━━━━━ DATA EXCERPT
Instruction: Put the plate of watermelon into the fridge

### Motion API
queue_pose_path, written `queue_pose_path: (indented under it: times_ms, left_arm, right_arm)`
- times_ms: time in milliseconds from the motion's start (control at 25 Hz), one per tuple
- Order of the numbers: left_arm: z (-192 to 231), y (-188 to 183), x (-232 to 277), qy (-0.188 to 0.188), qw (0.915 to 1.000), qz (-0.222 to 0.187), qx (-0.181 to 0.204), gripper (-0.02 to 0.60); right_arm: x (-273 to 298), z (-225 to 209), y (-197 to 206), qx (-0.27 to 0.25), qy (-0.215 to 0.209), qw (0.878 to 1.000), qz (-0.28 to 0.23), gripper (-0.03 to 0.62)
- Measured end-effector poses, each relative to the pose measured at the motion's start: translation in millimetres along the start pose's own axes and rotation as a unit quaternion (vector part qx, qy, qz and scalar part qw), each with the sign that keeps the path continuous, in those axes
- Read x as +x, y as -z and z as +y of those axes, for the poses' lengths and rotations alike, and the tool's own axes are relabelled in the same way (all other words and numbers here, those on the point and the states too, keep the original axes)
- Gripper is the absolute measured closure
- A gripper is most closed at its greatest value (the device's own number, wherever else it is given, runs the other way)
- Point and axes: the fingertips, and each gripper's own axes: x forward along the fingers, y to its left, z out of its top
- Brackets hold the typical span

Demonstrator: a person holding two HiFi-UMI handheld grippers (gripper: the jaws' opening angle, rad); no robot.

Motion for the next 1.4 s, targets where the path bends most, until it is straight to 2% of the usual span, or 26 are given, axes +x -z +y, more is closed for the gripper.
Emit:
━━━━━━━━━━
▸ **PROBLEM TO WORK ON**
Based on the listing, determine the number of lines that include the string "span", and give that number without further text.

▸ **SOLUTION FOR THIS TASK**
2